If you’ve read the recent (and many past) ‘Prince’ articles on the “state of feminism” at Princeton, you would be forgiven for believing that self-identified feminists are few and far between in the Orange Bubble, that we stick to defined and stereotypical spaces, and that we’re constantly struggling to bring the rest of the unenlightened campus up to speed. After all, this isn’t Smith College. You might believe that women here fight constantly to be taken seriously by our hypersexual, patronizing male counterparts, or that women are too afraid of being mocked to put their feminism on display. Finally, you might believe that students at Princeton divide feminists into two major camps: those who calmly pursue a traditional Second Wave feminist agenda (fighting against civic and legal inequalities), and those who just complain.
You might believe this, but thankfully, you’d be wrong.
As Allen Paltrow-Krulwich pointed out in his thoughtful column, there have always been and will always be a group (or many groups) of feminists that is more vocal and seemingly more radical than the rest. There is no one right way to be a feminist or to express feminist views, and I take issue with the idea that Princeton feminists are any less diverse then our forebears.
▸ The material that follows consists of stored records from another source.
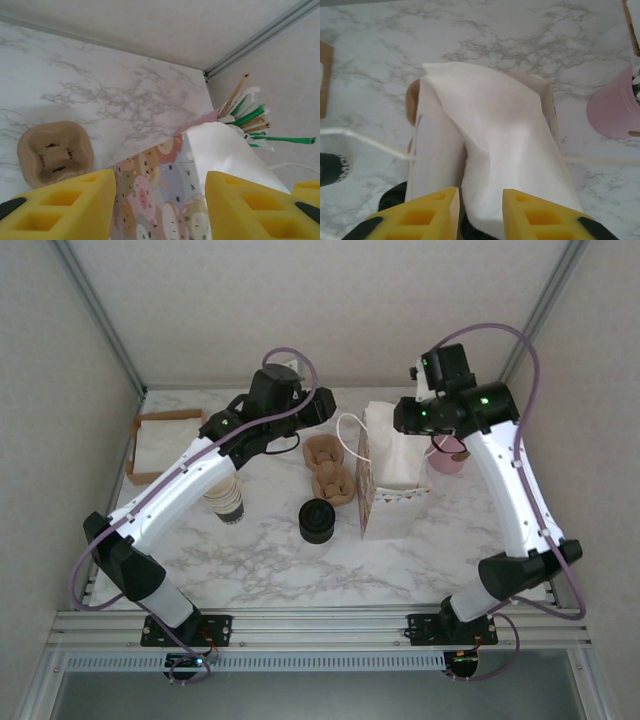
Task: Pack the takeout coffee
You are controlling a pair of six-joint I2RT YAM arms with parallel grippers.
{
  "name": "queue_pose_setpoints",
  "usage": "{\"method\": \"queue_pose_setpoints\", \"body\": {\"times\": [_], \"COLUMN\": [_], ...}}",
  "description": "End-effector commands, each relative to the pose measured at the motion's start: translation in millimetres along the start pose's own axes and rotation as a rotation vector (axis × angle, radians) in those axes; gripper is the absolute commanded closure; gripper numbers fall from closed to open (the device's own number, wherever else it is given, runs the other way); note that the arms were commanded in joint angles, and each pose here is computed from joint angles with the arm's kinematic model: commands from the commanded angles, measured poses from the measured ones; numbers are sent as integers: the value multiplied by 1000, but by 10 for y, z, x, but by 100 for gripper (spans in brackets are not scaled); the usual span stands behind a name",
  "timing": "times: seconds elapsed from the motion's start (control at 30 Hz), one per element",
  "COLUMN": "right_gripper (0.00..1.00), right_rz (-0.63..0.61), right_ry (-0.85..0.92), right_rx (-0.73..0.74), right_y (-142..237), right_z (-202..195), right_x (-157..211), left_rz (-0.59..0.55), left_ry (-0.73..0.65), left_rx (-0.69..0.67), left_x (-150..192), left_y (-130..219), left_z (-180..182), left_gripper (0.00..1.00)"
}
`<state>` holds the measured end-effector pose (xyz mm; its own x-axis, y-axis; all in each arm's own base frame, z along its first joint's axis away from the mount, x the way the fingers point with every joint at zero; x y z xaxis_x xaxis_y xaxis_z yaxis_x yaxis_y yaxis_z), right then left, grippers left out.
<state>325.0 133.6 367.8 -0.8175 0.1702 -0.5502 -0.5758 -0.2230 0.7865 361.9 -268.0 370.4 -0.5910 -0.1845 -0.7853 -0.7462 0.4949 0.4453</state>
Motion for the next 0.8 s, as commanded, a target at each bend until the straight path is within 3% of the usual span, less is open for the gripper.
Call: {"method": "queue_pose_setpoints", "body": {"times": [0.0,0.27,0.47,0.77], "right_gripper": [72,74,83,86], "right_rz": [-71,-28,61,141], "right_ry": [28,44,44,37], "right_rx": [83,172,193,207], "right_y": [-76,-591,-953,-1248], "right_z": [-8,-20,-61,-95], "right_x": [-189,-304,-120,224], "left_rz": [-35,-26,-26,-18], "left_ry": [13,22,30,37], "left_rx": [36,32,27,30], "left_x": [-77,-50,-40,-10], "left_y": [93,62,57,18], "left_z": [13,151,236,285], "left_gripper": [50,50,51,52]}}
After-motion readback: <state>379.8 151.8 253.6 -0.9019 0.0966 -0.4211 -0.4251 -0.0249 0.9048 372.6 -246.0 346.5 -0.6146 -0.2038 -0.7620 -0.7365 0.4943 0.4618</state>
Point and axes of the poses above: each hand's point on the last joint's axis, 136 mm out from that joint toward the fingers, its own y axis back along the fingers, its own z axis along the line the jaws close on, x = y × z, the point moved 4 cm from there along y, back along the fingers, and after that the axes turned 12 degrees about -y, right-handed, at the moved point
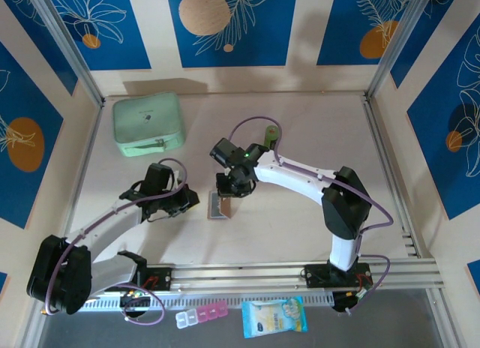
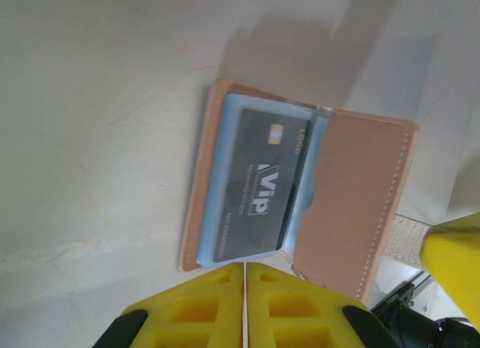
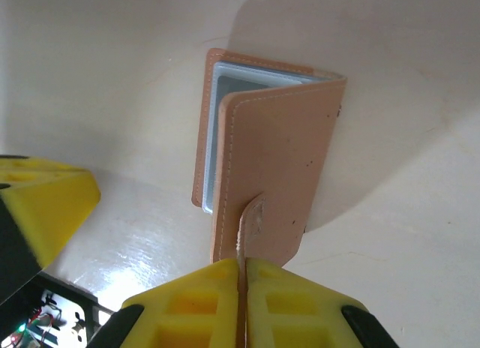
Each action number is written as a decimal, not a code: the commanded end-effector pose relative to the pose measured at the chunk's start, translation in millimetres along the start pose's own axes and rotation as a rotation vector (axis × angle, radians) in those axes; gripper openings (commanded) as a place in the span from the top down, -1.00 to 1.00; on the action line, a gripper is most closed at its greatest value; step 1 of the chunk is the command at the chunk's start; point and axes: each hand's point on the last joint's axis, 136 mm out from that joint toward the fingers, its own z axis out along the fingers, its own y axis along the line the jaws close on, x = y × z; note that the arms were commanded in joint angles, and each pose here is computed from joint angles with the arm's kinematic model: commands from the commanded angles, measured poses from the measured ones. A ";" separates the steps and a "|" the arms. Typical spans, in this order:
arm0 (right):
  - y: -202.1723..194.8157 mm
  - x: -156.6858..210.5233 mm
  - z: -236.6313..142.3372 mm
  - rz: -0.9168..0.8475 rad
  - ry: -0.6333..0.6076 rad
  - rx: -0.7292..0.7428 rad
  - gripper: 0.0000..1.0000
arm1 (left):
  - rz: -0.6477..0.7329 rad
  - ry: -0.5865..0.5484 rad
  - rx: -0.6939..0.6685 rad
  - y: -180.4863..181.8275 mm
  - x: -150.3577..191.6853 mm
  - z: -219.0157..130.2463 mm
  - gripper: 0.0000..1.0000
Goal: Take the credit cards out of the card holder
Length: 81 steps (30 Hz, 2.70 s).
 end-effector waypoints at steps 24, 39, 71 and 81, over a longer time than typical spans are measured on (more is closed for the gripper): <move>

To reduce feminism to “two camps” or insist that real feminists are loud about feminism is to ignore the majority of students — especially male students — on campus who advance women’s rights without shoving the F-word in your face.
Over the past three years, I’ve come to understand that feminism at Princeton is as complex and diverse as the students who study it, live it and express its central tenets. My understanding of what defines a feminist has been revolutionized since freshman year, when I first participated in the feminist-of-all-feminist productions, “The Vagina Monologues.” Our cast was as diverse sexually as it was racially, and I realized very quickly that until college, my conception of feminism barely moved beyond my own experiences as a white, blonde, middle-class, straight American. It wasn’t until I began to actively study and engage in other people’s feminisms that I understood the limits of my own views. I had to step back before I could see the true breadth and reach of feminism on Princeton’s campus.
The ‘Prince’ columns over the past several weeks say there’s a dearth of feminist activity, but that’s because they’re looking for feminism in the wrong places. I fear that the more we generalize and reduce feminism to white, middle-class efforts for legal and civic equality, the more we ignore the vast majority of feminists who do not identify with this history or choose to advance women’s rights through other channels. Over the past 30 years, there has been a revolution in feminist theory as women who were left out because of their socioeconomic class or race have challenged the notion that there is One Feminism or one way to make women’s lives better. For students today to ignore all of the changes that have occurred in feminist thought during our lifetime and focus solely on one aspect of feminism is to commit the same errors all over again. That’s what I learned doing “The Vagina Monologues” from the women in that cast whose ethnicities and class backgrounds and mothers’ experiences have always been left out of our simplified understanding of “feminism.”
I discovered that school is awash in feminist activity, from the dozens of yearly panels and speakers on women and gender issues to the range of classes investigating the intersections of gender, race, class and sexual orientation. Our president is a single working mother who implemented an automatic tenure extension policy for both female and male professors who have babies. We have more than 25 student clubs and associations devoted to the promotion of dialogue and awareness about women and gender issues. We have a strong presence of males who support women and feminist issues, even if they prefer not to adopt the feminist label. There are feminists of every color, creed, gender identity, sexual orientation and economic background on this campus who work in their own ways toward issues that are important to their community, and that’s inherently feminist.
So despite what the Steering Committee on Undergraduate Women’s Leadership says, women are leaders — on sports teams, on club boards, in the Student Volunteers Council and Fields Center, in residential colleges, and in the classroom. The lack of a female USG president does not mean Princeton is bereft of female leaders. Female leaders, like feminists, are simply less visible on campus because they don’t lead the way we expect them to lead. Feminists on this campus might not wear the T-shirts. And that’s OK.